[Task goal] Find the line in the entries below that contains "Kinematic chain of". Repeat it exactly, and every line after it through the line that contains "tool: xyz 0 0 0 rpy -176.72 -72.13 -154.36".

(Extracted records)
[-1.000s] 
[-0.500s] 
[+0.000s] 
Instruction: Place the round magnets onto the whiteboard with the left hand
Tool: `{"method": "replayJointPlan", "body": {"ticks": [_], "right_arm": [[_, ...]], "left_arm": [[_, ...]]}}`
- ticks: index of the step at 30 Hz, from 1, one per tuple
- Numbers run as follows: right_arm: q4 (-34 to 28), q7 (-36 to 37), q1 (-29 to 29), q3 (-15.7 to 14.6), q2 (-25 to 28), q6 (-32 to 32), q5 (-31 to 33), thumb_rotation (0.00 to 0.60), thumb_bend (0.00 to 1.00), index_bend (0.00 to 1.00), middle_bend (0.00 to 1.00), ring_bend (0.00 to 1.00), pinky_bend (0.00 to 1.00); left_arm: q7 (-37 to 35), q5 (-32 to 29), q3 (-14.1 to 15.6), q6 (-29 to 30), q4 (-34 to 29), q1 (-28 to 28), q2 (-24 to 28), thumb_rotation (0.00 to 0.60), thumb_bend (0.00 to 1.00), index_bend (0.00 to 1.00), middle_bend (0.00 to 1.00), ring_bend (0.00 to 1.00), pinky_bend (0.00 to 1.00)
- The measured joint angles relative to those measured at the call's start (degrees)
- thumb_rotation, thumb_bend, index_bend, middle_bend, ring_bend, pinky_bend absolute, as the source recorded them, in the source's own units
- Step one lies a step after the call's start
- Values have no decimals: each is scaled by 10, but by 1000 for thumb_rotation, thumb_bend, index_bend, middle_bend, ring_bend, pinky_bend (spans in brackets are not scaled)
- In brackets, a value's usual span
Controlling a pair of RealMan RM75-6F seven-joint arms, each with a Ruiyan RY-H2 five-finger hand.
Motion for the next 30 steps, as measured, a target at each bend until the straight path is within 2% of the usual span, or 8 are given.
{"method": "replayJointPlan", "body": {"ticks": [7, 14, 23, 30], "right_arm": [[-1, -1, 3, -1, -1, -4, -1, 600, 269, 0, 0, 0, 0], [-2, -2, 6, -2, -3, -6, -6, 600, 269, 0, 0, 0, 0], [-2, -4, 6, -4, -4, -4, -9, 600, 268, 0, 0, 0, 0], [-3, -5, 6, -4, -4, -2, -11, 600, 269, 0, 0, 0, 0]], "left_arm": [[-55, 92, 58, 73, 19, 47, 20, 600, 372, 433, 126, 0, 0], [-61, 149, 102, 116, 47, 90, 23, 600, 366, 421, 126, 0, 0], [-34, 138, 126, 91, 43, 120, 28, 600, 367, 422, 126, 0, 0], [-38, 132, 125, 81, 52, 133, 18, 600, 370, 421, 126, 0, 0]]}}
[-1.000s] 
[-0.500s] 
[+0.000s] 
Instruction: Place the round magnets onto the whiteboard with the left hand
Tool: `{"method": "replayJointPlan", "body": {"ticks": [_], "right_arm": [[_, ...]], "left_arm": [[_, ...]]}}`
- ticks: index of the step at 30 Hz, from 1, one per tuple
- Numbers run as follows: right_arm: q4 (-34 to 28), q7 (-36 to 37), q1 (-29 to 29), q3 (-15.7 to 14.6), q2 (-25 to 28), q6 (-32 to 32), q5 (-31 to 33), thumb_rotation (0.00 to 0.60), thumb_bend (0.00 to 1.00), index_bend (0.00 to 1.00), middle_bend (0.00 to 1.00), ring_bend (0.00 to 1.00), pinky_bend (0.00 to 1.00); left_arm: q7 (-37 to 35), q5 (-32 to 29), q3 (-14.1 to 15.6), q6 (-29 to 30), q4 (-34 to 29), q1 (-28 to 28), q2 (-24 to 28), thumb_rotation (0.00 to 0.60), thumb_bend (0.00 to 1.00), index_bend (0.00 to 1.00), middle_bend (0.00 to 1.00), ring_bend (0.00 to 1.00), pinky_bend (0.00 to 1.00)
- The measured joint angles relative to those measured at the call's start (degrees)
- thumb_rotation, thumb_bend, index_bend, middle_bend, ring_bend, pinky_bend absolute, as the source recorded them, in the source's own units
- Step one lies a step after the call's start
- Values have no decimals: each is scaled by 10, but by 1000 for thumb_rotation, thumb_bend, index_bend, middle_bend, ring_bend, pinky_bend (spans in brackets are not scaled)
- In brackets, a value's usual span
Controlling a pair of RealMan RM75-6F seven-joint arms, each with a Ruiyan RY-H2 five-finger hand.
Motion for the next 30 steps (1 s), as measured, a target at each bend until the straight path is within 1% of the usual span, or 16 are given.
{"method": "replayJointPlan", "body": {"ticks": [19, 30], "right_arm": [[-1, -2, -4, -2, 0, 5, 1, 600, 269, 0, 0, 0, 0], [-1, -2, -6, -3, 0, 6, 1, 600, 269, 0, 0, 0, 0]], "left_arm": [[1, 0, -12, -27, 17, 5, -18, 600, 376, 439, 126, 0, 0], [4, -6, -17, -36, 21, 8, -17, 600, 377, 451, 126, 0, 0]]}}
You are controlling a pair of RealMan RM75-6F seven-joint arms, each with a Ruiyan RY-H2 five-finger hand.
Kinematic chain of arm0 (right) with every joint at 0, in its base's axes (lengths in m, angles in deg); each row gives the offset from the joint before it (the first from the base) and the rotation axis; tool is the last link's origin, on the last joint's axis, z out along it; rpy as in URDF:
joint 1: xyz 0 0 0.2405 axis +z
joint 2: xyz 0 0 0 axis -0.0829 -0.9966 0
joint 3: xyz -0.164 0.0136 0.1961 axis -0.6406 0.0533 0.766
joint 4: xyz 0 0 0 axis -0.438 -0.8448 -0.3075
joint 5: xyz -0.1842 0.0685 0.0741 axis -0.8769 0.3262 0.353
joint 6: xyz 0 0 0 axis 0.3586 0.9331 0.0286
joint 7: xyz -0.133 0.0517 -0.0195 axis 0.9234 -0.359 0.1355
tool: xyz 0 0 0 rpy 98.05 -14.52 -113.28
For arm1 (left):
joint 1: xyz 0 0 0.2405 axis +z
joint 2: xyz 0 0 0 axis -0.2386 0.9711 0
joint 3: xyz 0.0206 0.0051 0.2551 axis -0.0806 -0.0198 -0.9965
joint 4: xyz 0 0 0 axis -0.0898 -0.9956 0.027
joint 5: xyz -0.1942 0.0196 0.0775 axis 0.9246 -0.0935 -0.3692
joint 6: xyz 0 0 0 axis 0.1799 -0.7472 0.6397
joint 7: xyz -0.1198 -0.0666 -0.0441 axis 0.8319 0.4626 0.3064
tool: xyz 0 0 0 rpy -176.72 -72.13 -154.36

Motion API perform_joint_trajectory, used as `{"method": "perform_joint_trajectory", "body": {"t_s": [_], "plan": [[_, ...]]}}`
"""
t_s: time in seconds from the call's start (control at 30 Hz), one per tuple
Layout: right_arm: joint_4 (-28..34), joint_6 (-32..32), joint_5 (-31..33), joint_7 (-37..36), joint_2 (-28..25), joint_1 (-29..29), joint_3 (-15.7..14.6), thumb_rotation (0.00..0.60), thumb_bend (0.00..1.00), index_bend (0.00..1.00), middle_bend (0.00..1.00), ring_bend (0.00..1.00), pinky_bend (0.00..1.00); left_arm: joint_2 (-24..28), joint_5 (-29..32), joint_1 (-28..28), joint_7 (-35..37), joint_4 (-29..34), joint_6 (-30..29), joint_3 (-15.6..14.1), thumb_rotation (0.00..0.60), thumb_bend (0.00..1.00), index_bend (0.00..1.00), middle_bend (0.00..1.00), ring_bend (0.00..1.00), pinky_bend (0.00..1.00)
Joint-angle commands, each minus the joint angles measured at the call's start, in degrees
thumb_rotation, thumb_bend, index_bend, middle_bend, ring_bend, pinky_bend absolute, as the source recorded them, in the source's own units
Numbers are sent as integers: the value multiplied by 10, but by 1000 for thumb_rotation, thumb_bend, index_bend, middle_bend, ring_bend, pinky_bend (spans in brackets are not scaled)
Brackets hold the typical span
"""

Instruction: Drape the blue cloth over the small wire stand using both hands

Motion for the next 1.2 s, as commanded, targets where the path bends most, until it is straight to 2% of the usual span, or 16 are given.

[Written response]
Kinematic chain of arm0 (right) with every joint at 0, in its base's axes (lengths in m, angles in deg); each row gives the offset from the joint before it (the first from the base) and the rotation axis; tool is the last link's origin, on the last joint's axis, z out along it; rpy as in URDF:
joint 1: xyz 0 0 0.2405 axis +z
joint 2: xyz 0 0 0 axis -0.0829 -0.9966 0
joint 3: xyz -0.164 0.0136 0.1961 axis -0.6406 0.0533 0.766
joint 4: xyz 0 0 0 axis -0.438 -0.8448 -0.3075
joint 5: xyz -0.1842 0.0685 0.0741 axis -0.8769 0.3262 0.353
joint 6: xyz 0 0 0 axis 0.3586 0.9331 0.0286
joint 7: xyz -0.133 0.0517 -0.0195 axis 0.9234 -0.359 0.1355
tool: xyz 0 0 0 rpy 98.05 -14.52 -113.28
For arm1 (left):
joint 1: xyz 0 0 0.2405 axis +z
joint 2: xyz 0 0 0 axis -0.2386 0.9711 0
joint 3: xyz 0.0206 0.0051 0.2551 axis -0.0806 -0.0198 -0.9965
joint 4: xyz 0 0 0 axis -0.0898 -0.9956 0.027
joint 5: xyz -0.1942 0.0196 0.0775 axis 0.9246 -0.0935 -0.3692
joint 6: xyz 0 0 0 axis 0.1799 -0.7472 0.6397
joint 7: xyz -0.1198 -0.0666 -0.0441 axis 0.8319 0.4626 0.3064
tool: xyz 0 0 0 rpy -176.72 -72.13 -154.36

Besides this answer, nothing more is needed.